Isolate every line in the data with the string "block" and copy it.

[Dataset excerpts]
:::::

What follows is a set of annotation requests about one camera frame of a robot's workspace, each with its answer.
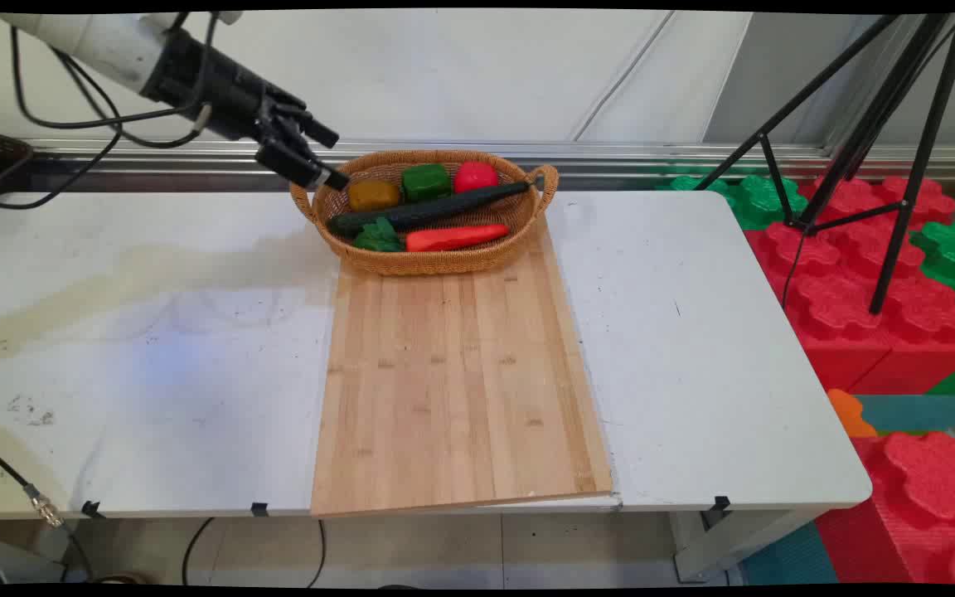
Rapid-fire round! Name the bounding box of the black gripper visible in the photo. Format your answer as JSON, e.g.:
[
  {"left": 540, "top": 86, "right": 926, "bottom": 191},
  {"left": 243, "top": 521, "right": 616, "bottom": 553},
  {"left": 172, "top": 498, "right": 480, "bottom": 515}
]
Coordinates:
[{"left": 142, "top": 29, "right": 351, "bottom": 192}]

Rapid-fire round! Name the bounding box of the dark green toy cucumber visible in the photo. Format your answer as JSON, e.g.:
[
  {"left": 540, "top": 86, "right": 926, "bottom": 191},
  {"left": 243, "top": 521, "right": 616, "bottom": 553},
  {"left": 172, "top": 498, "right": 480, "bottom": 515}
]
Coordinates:
[{"left": 327, "top": 178, "right": 545, "bottom": 239}]

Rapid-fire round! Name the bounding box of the green leafy toy vegetable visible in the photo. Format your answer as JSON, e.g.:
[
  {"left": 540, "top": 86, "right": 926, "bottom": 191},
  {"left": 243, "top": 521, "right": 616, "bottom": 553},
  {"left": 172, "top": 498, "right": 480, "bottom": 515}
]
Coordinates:
[{"left": 352, "top": 217, "right": 404, "bottom": 253}]

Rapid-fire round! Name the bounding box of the green toy bell pepper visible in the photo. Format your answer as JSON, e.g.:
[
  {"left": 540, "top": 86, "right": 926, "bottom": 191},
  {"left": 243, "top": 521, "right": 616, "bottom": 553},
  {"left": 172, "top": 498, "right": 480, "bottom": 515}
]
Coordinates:
[{"left": 400, "top": 163, "right": 453, "bottom": 204}]

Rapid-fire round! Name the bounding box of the red toy tomato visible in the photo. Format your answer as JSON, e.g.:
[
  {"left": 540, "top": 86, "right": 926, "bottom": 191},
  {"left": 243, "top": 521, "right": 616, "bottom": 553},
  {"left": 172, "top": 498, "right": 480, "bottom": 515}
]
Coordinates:
[{"left": 453, "top": 161, "right": 501, "bottom": 195}]

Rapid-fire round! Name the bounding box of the orange-red toy carrot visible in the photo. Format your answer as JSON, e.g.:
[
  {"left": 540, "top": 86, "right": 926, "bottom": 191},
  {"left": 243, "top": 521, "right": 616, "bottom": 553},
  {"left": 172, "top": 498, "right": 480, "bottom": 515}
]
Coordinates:
[{"left": 405, "top": 224, "right": 511, "bottom": 253}]

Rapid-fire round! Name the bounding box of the bamboo cutting board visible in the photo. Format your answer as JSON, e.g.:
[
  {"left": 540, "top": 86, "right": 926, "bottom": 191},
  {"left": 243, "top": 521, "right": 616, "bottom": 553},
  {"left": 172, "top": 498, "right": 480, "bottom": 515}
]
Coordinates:
[{"left": 310, "top": 217, "right": 613, "bottom": 517}]

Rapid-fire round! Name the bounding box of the dark brown storage basket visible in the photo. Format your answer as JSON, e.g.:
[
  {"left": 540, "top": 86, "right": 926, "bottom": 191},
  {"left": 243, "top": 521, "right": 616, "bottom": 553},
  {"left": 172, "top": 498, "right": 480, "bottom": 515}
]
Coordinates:
[{"left": 0, "top": 126, "right": 35, "bottom": 200}]

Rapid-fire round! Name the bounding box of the green foam block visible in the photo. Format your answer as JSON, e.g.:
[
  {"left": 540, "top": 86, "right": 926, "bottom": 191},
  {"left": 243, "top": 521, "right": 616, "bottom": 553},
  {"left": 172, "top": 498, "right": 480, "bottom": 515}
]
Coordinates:
[
  {"left": 909, "top": 220, "right": 955, "bottom": 345},
  {"left": 656, "top": 172, "right": 810, "bottom": 231}
]

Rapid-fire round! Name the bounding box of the large red foam block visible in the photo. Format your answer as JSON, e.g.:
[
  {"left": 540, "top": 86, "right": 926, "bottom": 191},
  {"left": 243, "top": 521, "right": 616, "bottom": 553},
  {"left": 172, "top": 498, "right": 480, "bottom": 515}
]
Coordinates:
[{"left": 743, "top": 176, "right": 955, "bottom": 396}]

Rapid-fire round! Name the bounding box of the white table leg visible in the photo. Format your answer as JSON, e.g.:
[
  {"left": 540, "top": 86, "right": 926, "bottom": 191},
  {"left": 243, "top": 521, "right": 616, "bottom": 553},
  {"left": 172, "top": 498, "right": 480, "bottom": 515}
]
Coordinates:
[{"left": 668, "top": 507, "right": 818, "bottom": 583}]

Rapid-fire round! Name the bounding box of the orange foam piece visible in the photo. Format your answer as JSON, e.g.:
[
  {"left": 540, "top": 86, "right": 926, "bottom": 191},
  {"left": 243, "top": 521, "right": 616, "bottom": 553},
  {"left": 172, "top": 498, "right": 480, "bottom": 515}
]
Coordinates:
[{"left": 827, "top": 388, "right": 878, "bottom": 439}]

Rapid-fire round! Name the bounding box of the teal foam mat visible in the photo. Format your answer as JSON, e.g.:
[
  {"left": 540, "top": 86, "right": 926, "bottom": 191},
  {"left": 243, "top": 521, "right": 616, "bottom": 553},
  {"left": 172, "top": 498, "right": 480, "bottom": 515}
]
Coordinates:
[{"left": 855, "top": 394, "right": 955, "bottom": 434}]

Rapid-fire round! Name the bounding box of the woven wicker basket with handles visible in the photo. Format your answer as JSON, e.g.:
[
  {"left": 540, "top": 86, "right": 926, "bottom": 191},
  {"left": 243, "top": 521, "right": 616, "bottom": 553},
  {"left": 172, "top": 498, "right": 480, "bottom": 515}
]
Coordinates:
[{"left": 289, "top": 149, "right": 560, "bottom": 277}]

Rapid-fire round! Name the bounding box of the black robot wrist cable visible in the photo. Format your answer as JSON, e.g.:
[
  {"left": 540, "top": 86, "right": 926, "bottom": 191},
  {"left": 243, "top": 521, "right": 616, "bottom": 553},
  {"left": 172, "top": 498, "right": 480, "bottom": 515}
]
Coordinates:
[{"left": 10, "top": 12, "right": 221, "bottom": 150}]

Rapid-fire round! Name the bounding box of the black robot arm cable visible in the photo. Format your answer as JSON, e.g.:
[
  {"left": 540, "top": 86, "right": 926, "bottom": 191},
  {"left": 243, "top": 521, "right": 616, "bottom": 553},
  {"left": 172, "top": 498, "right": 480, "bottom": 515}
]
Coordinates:
[{"left": 0, "top": 50, "right": 126, "bottom": 213}]

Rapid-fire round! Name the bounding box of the aluminium wall rail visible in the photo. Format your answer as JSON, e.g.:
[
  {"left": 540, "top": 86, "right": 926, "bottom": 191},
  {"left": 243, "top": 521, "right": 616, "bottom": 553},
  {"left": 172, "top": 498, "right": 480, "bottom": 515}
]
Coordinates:
[{"left": 30, "top": 138, "right": 955, "bottom": 180}]

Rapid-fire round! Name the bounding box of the black cable under table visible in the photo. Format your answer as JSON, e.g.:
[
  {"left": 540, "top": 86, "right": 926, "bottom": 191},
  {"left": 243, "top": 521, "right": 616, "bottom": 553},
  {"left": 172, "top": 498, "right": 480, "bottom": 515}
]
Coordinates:
[{"left": 182, "top": 517, "right": 327, "bottom": 587}]

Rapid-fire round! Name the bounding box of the black cable with metal connector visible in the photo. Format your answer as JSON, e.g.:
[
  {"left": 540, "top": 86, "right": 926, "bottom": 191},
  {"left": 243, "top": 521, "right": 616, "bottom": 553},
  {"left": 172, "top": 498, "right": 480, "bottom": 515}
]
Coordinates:
[{"left": 0, "top": 433, "right": 65, "bottom": 529}]

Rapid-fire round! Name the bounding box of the thin black tripod cable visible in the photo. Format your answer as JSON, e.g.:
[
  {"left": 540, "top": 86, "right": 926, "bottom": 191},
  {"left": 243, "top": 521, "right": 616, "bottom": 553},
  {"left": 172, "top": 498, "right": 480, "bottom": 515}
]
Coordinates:
[{"left": 780, "top": 222, "right": 812, "bottom": 313}]

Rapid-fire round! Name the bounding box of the black camera tripod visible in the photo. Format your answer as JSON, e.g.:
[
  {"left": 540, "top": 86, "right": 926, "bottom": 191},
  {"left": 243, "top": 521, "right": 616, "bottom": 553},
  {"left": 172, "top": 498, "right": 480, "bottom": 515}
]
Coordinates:
[{"left": 693, "top": 12, "right": 955, "bottom": 316}]

:::::

Response area:
Rapid-fire round! Name the bounding box of the green foam block visible in the photo. Format your answer as JSON, e.g.:
Rapid-fire round! Name the bounding box of the large red foam block visible in the photo. Format your answer as JSON, e.g.:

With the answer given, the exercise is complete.